Taking a closer look at what Google’s official stance is, you’ll find that Google doesn’t condemn outright companies who sell or buy links. In fact, they state on their site that, “Buying and selling links is a normal part of the economy of the web when done for advertising purposes, and not for manipulation of search results.” And here is where Google’s new campaign runs into trouble. How does one decide what links are for “advertising purposes” vs. “manipulation of search results?” 
 
It is inherent that any article, review or informational posting a company has on their website will have words and phrases that will register in search results – the information wouldn’t be relevant to the reader if it wasn’t also relevant in searches, and vice-versa. The same can be said for articles and reviews that are on other sites but link back to a particular company’s own website. The dilemma for Google is that there is really no way of knowing when and if a link was paid for. 
 
Equity vs. Payment for Links
 
The fact is that the Google algorithm can’t distinguish between a paid link and an equity link. Consultants often provide links to companies they are doing or have done work for; authors link to bookstores carrying their latest work; software firms link to client companies. These aren’t paid links, but they sure do increase the rankings for sites that, quite frankly, improve the bottom line for them personally. 
 
The next blog you visit may have a few relevant articles on, say…great ways to raise an all-natural garden. If the blog is associated with a site that sells all-natural fertilizers and pesticides, it’s only natural that these articles will provide needed and valued information. If these sites link to other sites that have books about natural gardening, how can Google determine whether these are paid links or natural? The simple answer is, it isn’t possible. These links could be because:
  • The writer of the articles actually uses and endorses the products mentioned in the links
  • The book publisher and the gardening supplies house have a reciprocal agreement
  • The book publisher paid for a link
  • The owner of the publishing house received a free load of fertilizer to try out (in hopes of being mentioned in a future book); he liked it; he thanked them with a link
  • The gardening supplies company is owned by a man whose sister is a sales associate for the book publisher.
But the results are the same – the links are relevant, regardless of whether they were paid for in cash, as a favor, in trade or in sweat equity. It’s this vary blurring of the lines that makes it so practical and helpful to buy links – the more relevant information you provide to consumers, the more valuable you become. If a link is relevant, helpful and trustworthy, it should and will increase the ranking of the site it’s on. 
 
Want Quality Content? Buy Links

Google has asked that Internet users report sites that have paid links. It’s a laughable suggestion – how does anyone else on the Internet know whether you have paid for a link or not? They can’t. And this is why, although some people may temporarily “go underground” with purchased links, the practice isn’t going to stop. It’s a good thing, because these links increase competition and encourage growth and change – two very important aspects of a dynamic marketplace. Whether you buy a link or receive it unsolicited, it’s going to be useful and relevant. If it weren’t, the link wouldn’t show up in Google’s algorithm anyway.
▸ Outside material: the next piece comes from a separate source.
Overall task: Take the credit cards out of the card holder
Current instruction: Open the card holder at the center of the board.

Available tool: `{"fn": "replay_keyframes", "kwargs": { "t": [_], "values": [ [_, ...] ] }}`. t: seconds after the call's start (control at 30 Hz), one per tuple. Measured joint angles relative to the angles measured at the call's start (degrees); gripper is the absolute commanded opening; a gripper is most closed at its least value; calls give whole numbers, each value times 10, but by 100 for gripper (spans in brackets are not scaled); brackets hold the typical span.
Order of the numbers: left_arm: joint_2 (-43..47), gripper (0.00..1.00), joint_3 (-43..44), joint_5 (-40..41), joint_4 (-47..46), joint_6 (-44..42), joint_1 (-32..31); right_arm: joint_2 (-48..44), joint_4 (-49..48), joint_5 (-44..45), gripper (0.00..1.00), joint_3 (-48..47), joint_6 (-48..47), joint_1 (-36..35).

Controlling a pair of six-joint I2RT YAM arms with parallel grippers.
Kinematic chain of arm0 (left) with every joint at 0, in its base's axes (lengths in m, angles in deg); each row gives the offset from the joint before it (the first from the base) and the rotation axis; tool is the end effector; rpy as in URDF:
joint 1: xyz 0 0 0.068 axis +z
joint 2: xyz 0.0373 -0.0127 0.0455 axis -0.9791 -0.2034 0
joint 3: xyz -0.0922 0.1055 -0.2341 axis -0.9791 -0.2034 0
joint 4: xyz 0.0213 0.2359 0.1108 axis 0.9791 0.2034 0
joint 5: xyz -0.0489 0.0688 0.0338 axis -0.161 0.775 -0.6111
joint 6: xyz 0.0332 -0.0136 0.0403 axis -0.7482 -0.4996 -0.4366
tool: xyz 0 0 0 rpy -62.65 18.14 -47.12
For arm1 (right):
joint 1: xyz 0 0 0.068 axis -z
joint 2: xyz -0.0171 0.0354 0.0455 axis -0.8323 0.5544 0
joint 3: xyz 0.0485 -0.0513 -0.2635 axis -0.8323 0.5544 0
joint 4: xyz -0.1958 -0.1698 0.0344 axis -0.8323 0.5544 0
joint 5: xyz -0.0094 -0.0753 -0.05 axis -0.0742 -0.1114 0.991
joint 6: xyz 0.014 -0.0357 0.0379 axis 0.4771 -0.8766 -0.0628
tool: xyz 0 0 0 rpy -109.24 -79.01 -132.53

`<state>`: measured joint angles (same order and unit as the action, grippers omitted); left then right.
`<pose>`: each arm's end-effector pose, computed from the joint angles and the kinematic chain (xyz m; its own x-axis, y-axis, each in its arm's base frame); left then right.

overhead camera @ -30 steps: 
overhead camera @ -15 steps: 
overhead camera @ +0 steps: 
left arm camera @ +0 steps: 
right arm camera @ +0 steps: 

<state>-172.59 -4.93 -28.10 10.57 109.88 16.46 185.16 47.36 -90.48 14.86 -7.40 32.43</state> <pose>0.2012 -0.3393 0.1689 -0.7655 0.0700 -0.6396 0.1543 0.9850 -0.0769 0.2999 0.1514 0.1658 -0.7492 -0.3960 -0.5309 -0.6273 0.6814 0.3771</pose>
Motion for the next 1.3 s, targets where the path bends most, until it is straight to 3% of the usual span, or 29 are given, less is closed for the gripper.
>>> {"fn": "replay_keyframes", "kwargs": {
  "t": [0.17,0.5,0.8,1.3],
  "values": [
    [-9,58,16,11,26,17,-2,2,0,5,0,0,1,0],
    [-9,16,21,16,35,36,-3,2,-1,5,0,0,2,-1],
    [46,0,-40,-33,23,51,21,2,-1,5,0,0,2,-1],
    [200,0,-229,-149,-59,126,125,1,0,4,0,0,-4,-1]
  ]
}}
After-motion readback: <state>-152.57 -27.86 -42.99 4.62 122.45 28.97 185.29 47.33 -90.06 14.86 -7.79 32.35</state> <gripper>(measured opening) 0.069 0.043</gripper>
Finally, Google suggests that those who buy links are “buying PageRank.” PageRank isn’t for sale – particularly since it is owned by Google. The algorithm removes or penalizes non-relevant information in search results. If the information is relevant, it will improve rankings. To that end, it doesn’t matter at all whether that link was paid for in cash or trade.

[tags] buy links, sell links, report paid links, paid links, pagerank [/tags]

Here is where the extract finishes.